## Task brief:
Print the full listing below exactly, keeping every character as it stands.

## Input data:
■ ■ ■ ■

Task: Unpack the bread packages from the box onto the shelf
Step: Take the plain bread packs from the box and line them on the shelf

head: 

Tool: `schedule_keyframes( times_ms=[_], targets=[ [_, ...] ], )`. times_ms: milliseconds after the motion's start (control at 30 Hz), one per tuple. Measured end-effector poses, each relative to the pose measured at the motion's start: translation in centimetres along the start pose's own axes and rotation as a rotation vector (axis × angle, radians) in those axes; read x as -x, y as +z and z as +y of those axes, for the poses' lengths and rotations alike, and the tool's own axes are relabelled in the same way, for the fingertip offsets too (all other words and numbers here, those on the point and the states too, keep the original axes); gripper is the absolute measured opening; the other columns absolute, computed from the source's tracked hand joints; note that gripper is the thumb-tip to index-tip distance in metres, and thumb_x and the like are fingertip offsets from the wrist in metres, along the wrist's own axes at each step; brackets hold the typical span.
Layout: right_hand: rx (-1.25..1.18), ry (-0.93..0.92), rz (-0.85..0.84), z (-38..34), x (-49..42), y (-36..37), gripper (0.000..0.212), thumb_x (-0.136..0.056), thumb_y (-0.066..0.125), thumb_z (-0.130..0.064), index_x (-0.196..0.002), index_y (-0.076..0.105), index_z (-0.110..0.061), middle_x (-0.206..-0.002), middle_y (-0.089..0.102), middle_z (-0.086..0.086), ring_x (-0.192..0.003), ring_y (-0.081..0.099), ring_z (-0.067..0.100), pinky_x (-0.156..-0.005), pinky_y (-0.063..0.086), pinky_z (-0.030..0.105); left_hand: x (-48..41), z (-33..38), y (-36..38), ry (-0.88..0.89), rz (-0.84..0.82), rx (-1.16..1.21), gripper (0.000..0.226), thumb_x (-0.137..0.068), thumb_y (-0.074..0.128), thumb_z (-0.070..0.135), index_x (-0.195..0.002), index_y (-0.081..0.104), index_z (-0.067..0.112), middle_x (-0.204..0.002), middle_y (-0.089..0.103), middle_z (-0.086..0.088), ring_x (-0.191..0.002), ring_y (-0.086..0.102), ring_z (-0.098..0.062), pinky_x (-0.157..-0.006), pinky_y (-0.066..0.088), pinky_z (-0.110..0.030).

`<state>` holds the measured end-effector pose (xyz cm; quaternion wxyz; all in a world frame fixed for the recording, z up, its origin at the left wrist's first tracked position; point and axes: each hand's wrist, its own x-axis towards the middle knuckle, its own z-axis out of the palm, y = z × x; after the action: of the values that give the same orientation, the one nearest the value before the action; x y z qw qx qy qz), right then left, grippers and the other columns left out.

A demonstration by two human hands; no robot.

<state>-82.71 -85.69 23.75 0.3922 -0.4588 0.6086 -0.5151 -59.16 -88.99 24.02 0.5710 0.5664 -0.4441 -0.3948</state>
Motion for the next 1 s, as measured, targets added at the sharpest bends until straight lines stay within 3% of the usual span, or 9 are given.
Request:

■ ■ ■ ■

## Output:
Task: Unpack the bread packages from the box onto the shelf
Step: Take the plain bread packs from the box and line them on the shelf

head: 

Tool: `schedule_keyframes( times_ms=[_], targets=[ [_, ...] ], )`. times_ms: milliseconds after the motion's start (control at 30 Hz), one per tuple. Measured end-effector poses, each relative to the pose measured at the motion's start: translation in centimetres along the start pose's own axes and rotation as a rotation vector (axis × angle, radians) in those axes; read x as -x, y as +z and z as +y of those axes, for the poses' lengths and rotations alike, and the tool's own axes are relabelled in the same way, for the fingertip offsets too (all other words and numbers here, those on the point and the states too, keep the original axes); gripper is the absolute measured opening; the other columns absolute, computed from the source's tracked hand joints; note that gripper is the thumb-tip to index-tip distance in metres, and thumb_x and the like are fingertip offsets from the wrist in metres, along the wrist's own axes at each step; brackets hold the typical span.
Layout: right_hand: rx (-1.25..1.18), ry (-0.93..0.92), rz (-0.85..0.84), z (-38..34), x (-49..42), y (-36..37), gripper (0.000..0.212), thumb_x (-0.136..0.056), thumb_y (-0.066..0.125), thumb_z (-0.130..0.064), index_x (-0.196..0.002), index_y (-0.076..0.105), index_z (-0.110..0.061), middle_x (-0.206..-0.002), middle_y (-0.089..0.102), middle_z (-0.086..0.086), ring_x (-0.192..0.003), ring_y (-0.081..0.099), ring_z (-0.067..0.100), pinky_x (-0.156..-0.005), pinky_y (-0.063..0.086), pinky_z (-0.030..0.105); left_hand: x (-48..41), z (-33..38), y (-36..38), ry (-0.88..0.89), rz (-0.84..0.82), rx (-1.16..1.21), gripper (0.000..0.226), thumb_x (-0.137..0.068), thumb_y (-0.074..0.128), thumb_z (-0.070..0.135), index_x (-0.195..0.002), index_y (-0.081..0.104), index_z (-0.067..0.112), middle_x (-0.204..0.002), middle_y (-0.089..0.103), middle_z (-0.086..0.088), ring_x (-0.191..0.002), ring_y (-0.086..0.102), ring_z (-0.098..0.062), pinky_x (-0.157..-0.006), pinky_y (-0.066..0.088), pinky_z (-0.110..0.030).

`<state>` holds the measured end-effector pose (xyz cm; quaternion wxyz; all in a world frame fixed for the recording, z up, its origin at the left wrist's first tracked position; point and axes: each hand's wrist, its own x-axis towards the middle knuckle, its own z-axis out of the palm, y = z × x; after the action: of the values that give the same orientation, the one nearest the value before the action; x y z qw qx qy qz), right then left, grippers and the other columns left out.

A demonstration by two human hands; no robot.

<state>-82.71 -85.69 23.75 0.3922 -0.4588 0.6086 -0.5151 -59.16 -88.99 24.02 0.5710 0.5664 -0.4441 -0.3948</state>
Motion for the next 1 s, as measured, targets added at the sharpest bends until straight lines stay within 3% of the usual span, or 9 are given.
Request:

No more output is given for this exercise.